Nōmi notched his first win during the April 12 season opener against the Carp (7 innings, 3 runs). On May 3, he tied Kobayashi's record of 8 consecutive wins against the Giants but failed to surpass it when he took the loss on June 26 upon surrendering 3 runs in 5 innings. He ended with a 12–9 win–loss record and reached a career high of 200 innings pitched with his lowest WHIP of 1.03.

2012

Nōmi again pitched the opening game and continued to produce quality starts during the earlier part of the season. But at midseason he fell into a slump and went on a 3-game losing streak against the Giants whom he usually pitched well against. Nōmi's form improved in August, and he steamrolled through September where he won 3 of his 4 starts with an ERA of 0.55, earning him another MVP of the month award. This became his second season with double digit wins, and Nōmi topped the league in strikeouts and shutout wins.

2013

In March, Nōmi participated as a relief pitcher for Japan's National Team in the 2013 World Baseball Classic but was replaced after giving up a 2-run home run to Puerto Rico's outfielder Alex Ríos that ended Japan's 2-time WBC reign.

Nōmi didn't make the opening day roster in 2013 and also incurred a nail injury in April. But on May 6, he hit his first career solo home run off Giants pitcher Shoki Kasahara. According to retired teammate Tomoaki Kanemoto, Nōmi had been doing well during batting practices and was even quoted as wanting to hit a home run at least once. In that same game, he also earned the win by pitching a complete game. Nōmi improved on past seasons to finish at 11–7 and topped the league in complete games.

2014

Nōmi again opened the season with a game against the Giants, but he allowed 10 earned runs in 5 innings as the Tigers lost an early 4-run lead against their arch rivals. His performance began to pick up in May as he recorded double digit strikeouts in 5 consecutive starts, beating the previous league record of 4 set by Yutaka Enatsu (1971), Makoto Kito (1994) and Terry Bross (1995).

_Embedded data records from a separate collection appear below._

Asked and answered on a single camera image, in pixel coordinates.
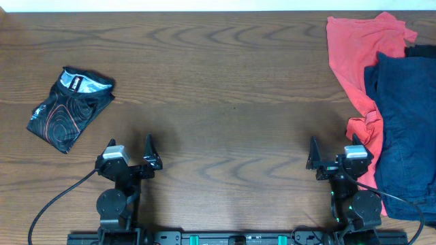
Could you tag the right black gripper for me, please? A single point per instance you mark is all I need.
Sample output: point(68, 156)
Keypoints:
point(327, 170)

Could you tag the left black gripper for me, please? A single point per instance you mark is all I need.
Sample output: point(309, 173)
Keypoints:
point(150, 156)

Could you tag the navy blue shorts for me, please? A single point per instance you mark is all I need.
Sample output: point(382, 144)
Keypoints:
point(404, 92)

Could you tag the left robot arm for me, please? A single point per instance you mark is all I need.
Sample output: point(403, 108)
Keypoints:
point(118, 207)

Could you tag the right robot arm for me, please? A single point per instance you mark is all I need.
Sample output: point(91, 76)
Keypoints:
point(355, 210)

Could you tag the black patterned folded shirt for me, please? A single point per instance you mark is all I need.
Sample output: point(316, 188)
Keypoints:
point(74, 101)

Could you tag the red orange shirt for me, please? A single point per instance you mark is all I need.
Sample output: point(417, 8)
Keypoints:
point(353, 44)

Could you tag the black garment at edge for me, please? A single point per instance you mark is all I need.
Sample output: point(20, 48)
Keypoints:
point(428, 51)

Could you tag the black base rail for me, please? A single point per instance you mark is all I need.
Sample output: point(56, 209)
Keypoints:
point(304, 236)

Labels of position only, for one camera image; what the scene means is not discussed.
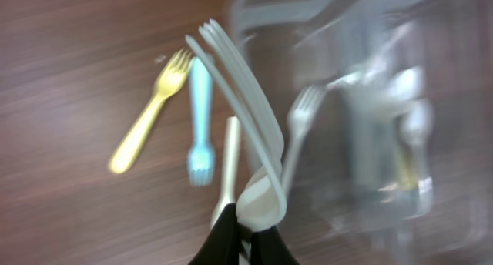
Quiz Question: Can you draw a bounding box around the yellow plastic spoon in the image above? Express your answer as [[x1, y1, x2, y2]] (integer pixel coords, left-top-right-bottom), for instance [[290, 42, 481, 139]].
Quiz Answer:
[[394, 146, 418, 191]]

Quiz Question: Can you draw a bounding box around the yellow plastic fork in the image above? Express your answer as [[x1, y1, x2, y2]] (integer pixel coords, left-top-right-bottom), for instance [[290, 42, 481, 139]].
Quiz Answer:
[[108, 49, 193, 174]]

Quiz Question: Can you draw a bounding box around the white plastic fork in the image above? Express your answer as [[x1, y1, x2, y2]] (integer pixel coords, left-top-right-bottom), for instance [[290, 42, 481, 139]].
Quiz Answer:
[[281, 86, 325, 198]]

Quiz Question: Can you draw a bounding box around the right clear plastic container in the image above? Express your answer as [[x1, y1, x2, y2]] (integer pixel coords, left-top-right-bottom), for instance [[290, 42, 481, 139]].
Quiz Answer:
[[292, 0, 493, 265]]

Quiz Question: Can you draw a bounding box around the left clear plastic container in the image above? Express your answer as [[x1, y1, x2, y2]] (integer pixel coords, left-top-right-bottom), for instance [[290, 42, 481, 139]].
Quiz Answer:
[[229, 0, 382, 236]]

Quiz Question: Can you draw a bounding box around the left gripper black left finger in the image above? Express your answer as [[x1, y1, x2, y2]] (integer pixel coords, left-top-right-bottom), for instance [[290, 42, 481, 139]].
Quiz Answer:
[[189, 203, 251, 265]]

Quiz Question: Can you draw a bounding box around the translucent curved white fork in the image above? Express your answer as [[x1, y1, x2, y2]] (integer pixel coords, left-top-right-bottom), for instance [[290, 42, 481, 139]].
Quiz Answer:
[[186, 19, 287, 232]]

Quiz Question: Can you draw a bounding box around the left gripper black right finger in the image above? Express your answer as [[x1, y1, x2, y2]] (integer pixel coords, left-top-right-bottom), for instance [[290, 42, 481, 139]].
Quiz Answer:
[[250, 226, 299, 265]]

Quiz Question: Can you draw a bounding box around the light blue plastic fork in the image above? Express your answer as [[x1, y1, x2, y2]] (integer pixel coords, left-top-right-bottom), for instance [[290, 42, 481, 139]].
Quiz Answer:
[[187, 57, 215, 186]]

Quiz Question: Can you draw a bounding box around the clear plastic container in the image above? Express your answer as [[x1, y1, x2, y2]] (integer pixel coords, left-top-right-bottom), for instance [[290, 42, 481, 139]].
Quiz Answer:
[[292, 0, 493, 265], [229, 0, 382, 236]]

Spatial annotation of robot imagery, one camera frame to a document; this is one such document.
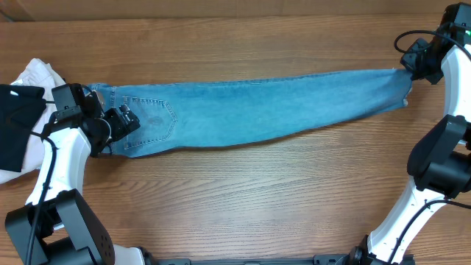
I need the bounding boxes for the folded cream white garment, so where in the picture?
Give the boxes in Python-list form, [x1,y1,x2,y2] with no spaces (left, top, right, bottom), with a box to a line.
[1,58,65,183]

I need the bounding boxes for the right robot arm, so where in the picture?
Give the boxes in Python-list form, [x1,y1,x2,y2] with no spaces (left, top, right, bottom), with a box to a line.
[313,2,470,264]

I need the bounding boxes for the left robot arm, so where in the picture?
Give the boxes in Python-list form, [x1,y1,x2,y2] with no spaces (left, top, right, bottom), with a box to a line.
[5,84,156,265]

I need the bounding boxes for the light blue denim jeans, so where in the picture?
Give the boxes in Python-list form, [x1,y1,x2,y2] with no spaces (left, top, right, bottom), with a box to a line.
[91,69,411,158]

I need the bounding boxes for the folded black garment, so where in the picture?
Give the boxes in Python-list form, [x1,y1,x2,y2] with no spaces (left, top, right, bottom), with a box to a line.
[1,85,46,172]

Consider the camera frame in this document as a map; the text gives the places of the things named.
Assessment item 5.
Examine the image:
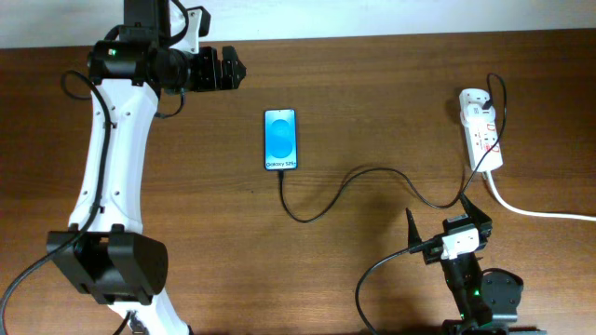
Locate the blue screen smartphone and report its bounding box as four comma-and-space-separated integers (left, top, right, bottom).
264, 109, 298, 170

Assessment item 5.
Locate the white charger adapter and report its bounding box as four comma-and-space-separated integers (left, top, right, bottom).
460, 103, 496, 127

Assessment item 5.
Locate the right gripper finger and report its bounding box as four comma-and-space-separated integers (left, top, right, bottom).
405, 208, 423, 254
460, 194, 492, 223

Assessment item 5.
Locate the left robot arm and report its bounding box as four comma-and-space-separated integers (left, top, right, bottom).
47, 1, 246, 334

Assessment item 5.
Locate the black charging cable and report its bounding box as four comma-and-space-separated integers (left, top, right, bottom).
278, 73, 508, 224

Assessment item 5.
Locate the white power strip cord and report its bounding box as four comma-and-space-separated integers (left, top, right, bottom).
483, 170, 596, 222

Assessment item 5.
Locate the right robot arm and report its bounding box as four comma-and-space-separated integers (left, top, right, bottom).
406, 195, 523, 334

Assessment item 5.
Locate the white power strip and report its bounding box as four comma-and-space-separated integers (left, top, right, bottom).
459, 88, 503, 173

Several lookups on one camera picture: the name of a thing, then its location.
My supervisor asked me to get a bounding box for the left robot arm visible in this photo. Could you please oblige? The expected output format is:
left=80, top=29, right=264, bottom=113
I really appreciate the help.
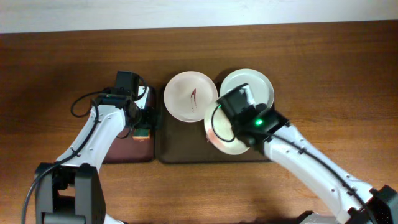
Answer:
left=21, top=71, right=149, bottom=224

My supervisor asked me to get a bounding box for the right black cable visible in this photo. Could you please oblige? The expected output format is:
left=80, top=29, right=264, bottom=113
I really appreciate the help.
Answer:
left=210, top=104, right=379, bottom=224

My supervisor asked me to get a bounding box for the green and orange sponge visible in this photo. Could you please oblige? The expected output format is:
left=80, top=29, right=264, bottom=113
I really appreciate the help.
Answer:
left=132, top=129, right=150, bottom=141

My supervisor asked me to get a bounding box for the white plate front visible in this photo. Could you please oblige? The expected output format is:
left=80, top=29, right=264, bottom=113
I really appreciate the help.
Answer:
left=204, top=101, right=249, bottom=155

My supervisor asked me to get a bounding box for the white plate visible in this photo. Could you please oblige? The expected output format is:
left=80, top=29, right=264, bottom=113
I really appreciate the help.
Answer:
left=164, top=71, right=218, bottom=123
left=220, top=68, right=274, bottom=108
left=204, top=101, right=249, bottom=155

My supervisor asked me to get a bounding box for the black small sponge tray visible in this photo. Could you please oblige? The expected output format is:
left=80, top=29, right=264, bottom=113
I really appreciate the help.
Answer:
left=103, top=86, right=157, bottom=164

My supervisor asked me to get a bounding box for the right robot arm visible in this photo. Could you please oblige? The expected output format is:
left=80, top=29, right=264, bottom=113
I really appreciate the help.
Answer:
left=216, top=83, right=397, bottom=223

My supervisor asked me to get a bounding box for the left black cable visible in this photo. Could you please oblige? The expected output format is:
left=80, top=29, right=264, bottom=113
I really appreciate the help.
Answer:
left=70, top=76, right=149, bottom=119

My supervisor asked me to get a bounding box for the black cable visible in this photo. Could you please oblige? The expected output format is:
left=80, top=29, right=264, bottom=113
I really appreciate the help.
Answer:
left=210, top=104, right=379, bottom=224
left=70, top=76, right=149, bottom=119

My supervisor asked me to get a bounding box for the large brown serving tray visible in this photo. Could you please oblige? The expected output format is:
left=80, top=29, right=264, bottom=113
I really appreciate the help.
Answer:
left=154, top=86, right=270, bottom=164

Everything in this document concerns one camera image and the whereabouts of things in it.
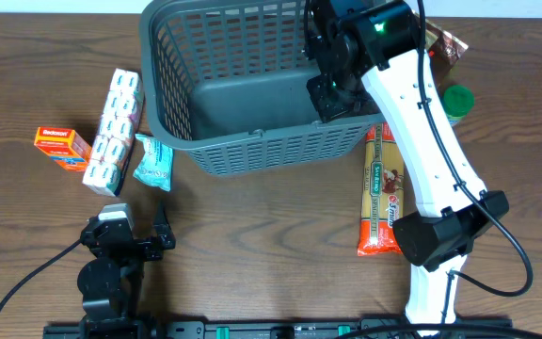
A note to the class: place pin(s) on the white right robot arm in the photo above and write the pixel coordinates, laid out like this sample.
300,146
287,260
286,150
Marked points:
453,205

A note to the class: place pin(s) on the orange Redoxon box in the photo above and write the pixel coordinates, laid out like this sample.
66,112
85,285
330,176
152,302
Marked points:
64,146

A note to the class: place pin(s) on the green wet wipes packet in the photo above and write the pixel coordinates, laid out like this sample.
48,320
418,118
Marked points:
155,167

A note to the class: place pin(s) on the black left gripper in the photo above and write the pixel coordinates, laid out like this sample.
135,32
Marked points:
153,249

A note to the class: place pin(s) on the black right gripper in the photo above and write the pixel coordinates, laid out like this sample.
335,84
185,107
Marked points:
329,101

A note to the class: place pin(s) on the Kleenex tissue multipack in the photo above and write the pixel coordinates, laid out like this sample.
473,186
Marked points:
114,140

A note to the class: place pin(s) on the grey plastic basket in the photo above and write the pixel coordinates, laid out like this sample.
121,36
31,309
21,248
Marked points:
226,82

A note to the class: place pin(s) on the green lid jar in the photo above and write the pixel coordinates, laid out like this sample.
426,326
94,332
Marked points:
457,102

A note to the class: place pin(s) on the brown gold snack bag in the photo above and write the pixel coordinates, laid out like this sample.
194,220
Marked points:
444,50

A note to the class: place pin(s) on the San Remo spaghetti packet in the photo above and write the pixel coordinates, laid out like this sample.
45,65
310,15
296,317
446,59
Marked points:
383,192

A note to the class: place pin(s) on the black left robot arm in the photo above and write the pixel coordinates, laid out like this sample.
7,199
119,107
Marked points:
111,283

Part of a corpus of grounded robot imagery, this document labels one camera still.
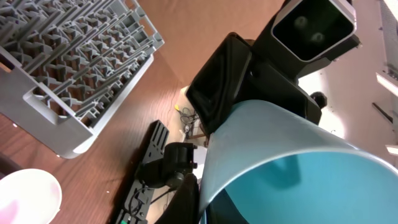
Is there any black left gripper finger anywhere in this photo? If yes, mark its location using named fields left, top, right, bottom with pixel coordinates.
left=186, top=32, right=252, bottom=136

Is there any light blue cup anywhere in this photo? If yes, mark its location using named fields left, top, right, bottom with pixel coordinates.
left=198, top=100, right=397, bottom=223

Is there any pink cup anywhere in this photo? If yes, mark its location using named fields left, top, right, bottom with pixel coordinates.
left=1, top=169, right=62, bottom=224

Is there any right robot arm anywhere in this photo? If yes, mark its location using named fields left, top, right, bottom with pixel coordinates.
left=136, top=142, right=199, bottom=223

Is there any grey plastic dishwasher rack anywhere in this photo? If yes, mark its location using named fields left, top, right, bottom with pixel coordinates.
left=1, top=0, right=164, bottom=159

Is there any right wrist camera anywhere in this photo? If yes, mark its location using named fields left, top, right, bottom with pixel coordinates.
left=271, top=0, right=357, bottom=62

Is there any black mounting rail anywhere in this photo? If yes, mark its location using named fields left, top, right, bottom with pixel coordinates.
left=109, top=120, right=169, bottom=224

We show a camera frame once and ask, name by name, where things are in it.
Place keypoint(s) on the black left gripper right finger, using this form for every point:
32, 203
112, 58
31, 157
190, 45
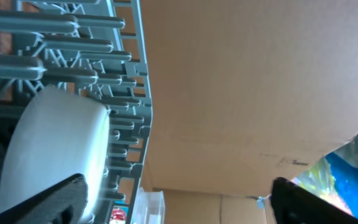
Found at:
292, 204

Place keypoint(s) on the grey plastic dish rack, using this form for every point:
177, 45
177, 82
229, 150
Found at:
93, 49

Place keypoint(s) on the teal plastic tray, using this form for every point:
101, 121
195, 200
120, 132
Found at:
121, 203

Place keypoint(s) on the grey white bowl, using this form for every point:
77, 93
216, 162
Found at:
59, 134

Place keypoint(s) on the red snack wrapper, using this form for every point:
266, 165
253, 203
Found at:
118, 216

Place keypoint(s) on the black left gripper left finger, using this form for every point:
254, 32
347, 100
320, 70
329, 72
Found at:
62, 203

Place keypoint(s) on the clear plastic bin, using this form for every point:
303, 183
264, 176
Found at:
149, 208

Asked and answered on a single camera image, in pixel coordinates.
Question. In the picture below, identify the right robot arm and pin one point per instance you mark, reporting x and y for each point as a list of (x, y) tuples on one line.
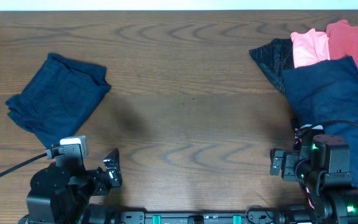
[(320, 163)]

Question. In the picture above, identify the navy blue shorts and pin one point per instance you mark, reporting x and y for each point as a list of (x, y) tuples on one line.
[(59, 98)]

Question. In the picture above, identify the navy blue garment in pile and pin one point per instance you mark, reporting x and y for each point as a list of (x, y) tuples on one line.
[(328, 91)]

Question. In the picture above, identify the pink garment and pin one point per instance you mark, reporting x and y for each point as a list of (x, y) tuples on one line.
[(309, 48)]

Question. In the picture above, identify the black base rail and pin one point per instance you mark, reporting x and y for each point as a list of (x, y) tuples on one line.
[(253, 215)]

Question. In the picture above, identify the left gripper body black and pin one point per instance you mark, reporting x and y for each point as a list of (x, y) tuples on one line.
[(100, 183)]

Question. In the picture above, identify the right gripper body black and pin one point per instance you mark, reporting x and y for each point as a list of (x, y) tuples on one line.
[(292, 157)]

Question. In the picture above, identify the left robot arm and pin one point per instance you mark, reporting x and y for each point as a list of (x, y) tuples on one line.
[(61, 192)]

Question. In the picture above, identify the red garment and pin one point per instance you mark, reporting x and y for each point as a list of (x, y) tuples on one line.
[(343, 40)]

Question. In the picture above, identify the black patterned garment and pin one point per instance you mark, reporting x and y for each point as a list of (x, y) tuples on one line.
[(272, 59)]

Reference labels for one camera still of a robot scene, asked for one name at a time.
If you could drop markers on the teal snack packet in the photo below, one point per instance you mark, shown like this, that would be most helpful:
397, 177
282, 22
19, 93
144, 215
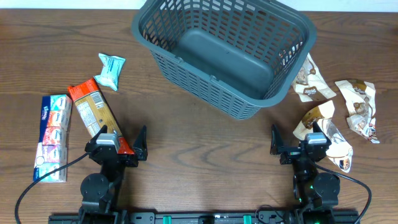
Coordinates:
112, 66

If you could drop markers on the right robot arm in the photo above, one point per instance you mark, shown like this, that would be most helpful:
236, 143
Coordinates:
317, 192

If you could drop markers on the brown white snack bag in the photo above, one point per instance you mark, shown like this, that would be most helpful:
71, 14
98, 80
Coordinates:
340, 151
360, 102
309, 83

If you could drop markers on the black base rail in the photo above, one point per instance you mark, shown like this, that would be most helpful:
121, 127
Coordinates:
262, 216

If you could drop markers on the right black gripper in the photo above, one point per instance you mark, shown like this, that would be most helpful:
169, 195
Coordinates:
290, 152

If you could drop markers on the orange cracker package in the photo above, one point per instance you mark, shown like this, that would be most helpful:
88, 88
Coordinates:
95, 112

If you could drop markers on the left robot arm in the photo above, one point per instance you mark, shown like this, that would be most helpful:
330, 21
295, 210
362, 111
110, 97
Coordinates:
101, 190

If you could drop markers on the grey plastic mesh basket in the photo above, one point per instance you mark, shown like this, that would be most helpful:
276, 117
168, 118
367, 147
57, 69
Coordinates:
238, 55

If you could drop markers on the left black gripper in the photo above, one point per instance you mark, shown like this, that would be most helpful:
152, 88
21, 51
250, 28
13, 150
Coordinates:
130, 161

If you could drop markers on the Kleenex tissue multipack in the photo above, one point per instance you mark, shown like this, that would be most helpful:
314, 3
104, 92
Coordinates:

On September 6, Nōmi reached the 1,000 strikeout mark, making him the fourth-quickest pitcher in franchise history and fifteenth-quickest in NPB history to reach 1,000 strikeouts (1,130.2 innings).

Despite these achievements, Nōmi finished the season with his worst record of 9–13 (most losses in the league) due in part to a lack of stability in the mound. Nōmi did improve during the postseason, where he pitched a stellar second game in the 1st stage of the Climax Series against the Carp (October 12, Koshien). He surrendered 5 hits in 8 shutout innings, and the game ended in a 0–0 deadlock, the first in Central League CS history. Despite the tie, the Tigers advanced to the final stage since they won the 1st game and ties were awarded to the team with the better season record. Nōmi again delivered a quality start in the deciding game of the CS final stage, where he allowed only 2 runs in 5 innings and secured the Tigers' spot in the Japan Series, their first participation since 2005.

Nōmi earned his domestic free agency option during offseason but he decided to stay with the Tigers and inked a 3-year contract for an estimated 450 million yen.

2015

The Tigers finished 3rd in the Central League. Nōmi finished 2015 with an 11–13 record in 27 games (25 starts). His 13 losses were the most in the league that season. However, Nōmi added to his streak of five consecutive seasons with at least one complete-game shutout.

On December 2, 2020, he became a free agent.

===Orix Buffaloes===
On December 8, 2020, Nomi signed with the Orix Buffaloes of NPB as a player-coach. On September 15, 2022, he announced that he would retire from professional baseball following the season.